Die Zahl der Insolvenzen wird von mehreren Anbietern erfasst. Amtliche Zahlen für das Gesamtjahr 2020 veröffentlicht das Statistische Bundesamt voraussichtlich im März.

(dpa/lsw)

Scholz: Werden aus dieser Krise herauswachsen

10:57
08.12.2020
Finanzminister Olaf Scholz (SPD) setzt darauf, dass Deutschland durch Wirtschaftswachstum aus der Corona-Krise und den hohen Schulden rauswachsen wird. Das werde aber nur funktionieren, wenn in die richtigen Zukunftsfelder investiert werde, etwa in eine CO2-neutrale Wirtschaft sowie technologischen und digitalen Fortschritt, sagte der Vizekanzler am Dienstag in der Haushaltsdebatte im Bundestag. «Wir können und müssen auf alle Fälle darauf setzen, dass unsere Wirtschaft in Deutschland wächst.»

Scholz verteidigte seinen Etat mit erneut hohen Schulden für das kommende Jahr.
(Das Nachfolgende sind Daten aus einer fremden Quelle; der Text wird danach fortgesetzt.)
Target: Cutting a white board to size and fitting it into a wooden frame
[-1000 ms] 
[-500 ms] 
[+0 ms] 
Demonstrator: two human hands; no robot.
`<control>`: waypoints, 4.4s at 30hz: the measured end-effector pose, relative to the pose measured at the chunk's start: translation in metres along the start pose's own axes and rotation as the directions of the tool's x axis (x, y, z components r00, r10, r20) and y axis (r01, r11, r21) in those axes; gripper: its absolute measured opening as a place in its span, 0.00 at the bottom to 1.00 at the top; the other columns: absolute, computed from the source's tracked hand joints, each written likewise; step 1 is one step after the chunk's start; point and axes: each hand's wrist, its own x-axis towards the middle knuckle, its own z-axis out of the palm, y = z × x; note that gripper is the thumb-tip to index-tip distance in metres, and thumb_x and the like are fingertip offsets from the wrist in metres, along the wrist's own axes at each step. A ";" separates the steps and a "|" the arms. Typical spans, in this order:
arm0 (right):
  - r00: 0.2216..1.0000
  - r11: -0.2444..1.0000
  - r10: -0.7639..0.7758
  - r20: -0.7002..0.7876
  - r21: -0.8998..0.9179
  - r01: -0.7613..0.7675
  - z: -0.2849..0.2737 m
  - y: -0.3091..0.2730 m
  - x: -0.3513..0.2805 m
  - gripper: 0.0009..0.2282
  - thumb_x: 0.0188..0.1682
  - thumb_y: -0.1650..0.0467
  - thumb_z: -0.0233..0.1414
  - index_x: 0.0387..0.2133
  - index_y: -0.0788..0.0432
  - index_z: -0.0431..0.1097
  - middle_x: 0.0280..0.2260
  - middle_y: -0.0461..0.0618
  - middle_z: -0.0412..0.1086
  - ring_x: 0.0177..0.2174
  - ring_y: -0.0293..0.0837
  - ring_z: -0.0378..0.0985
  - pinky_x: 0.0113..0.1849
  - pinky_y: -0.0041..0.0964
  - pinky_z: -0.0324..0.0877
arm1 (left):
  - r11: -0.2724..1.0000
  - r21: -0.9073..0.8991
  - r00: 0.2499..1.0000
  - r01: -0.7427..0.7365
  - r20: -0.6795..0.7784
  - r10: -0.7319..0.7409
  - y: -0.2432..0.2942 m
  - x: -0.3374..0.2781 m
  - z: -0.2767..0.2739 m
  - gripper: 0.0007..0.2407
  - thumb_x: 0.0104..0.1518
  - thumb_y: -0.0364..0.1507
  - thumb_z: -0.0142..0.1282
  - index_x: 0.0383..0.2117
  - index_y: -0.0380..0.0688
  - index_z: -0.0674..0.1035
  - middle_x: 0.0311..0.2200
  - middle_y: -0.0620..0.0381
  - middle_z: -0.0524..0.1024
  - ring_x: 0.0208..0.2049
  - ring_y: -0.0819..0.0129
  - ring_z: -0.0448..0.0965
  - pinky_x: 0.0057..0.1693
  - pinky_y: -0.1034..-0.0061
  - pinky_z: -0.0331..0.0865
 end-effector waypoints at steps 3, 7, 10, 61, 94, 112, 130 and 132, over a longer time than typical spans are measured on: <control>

Der Staat habe eine große Herausforderung zu bewältigen und stehe in der Verantwortung, betonte er. «Wir müssen die Gesundheit der Bürgerinnen und Bürger beschützen.» Mit den massiven Hilfsprogrammen habe die Bundesregierung zugleich dazu beigetragen, dass Deutschland wirtschaftlich und sozial besser durch die Krise komme, als viele vorhergesagt hätten. «Wir haben diesen Weg eingeschlagen und werden ihn auch fortführen», kündigte Scholz an.

Der Etat für 2020 ist geprägt von der Corona-Krise. Er wird zu mehr als einem Drittel aus Schulden finanziert. Unter dem Strich stehen Ausgaben von fast einer halben Billion Euro. Zur Bewältigung der Krise will Scholz rund 180 Milliarden Euro neue Schulden aufnehmen und dafür wieder die Schuldenbremse im Grundgesetz aussetzen.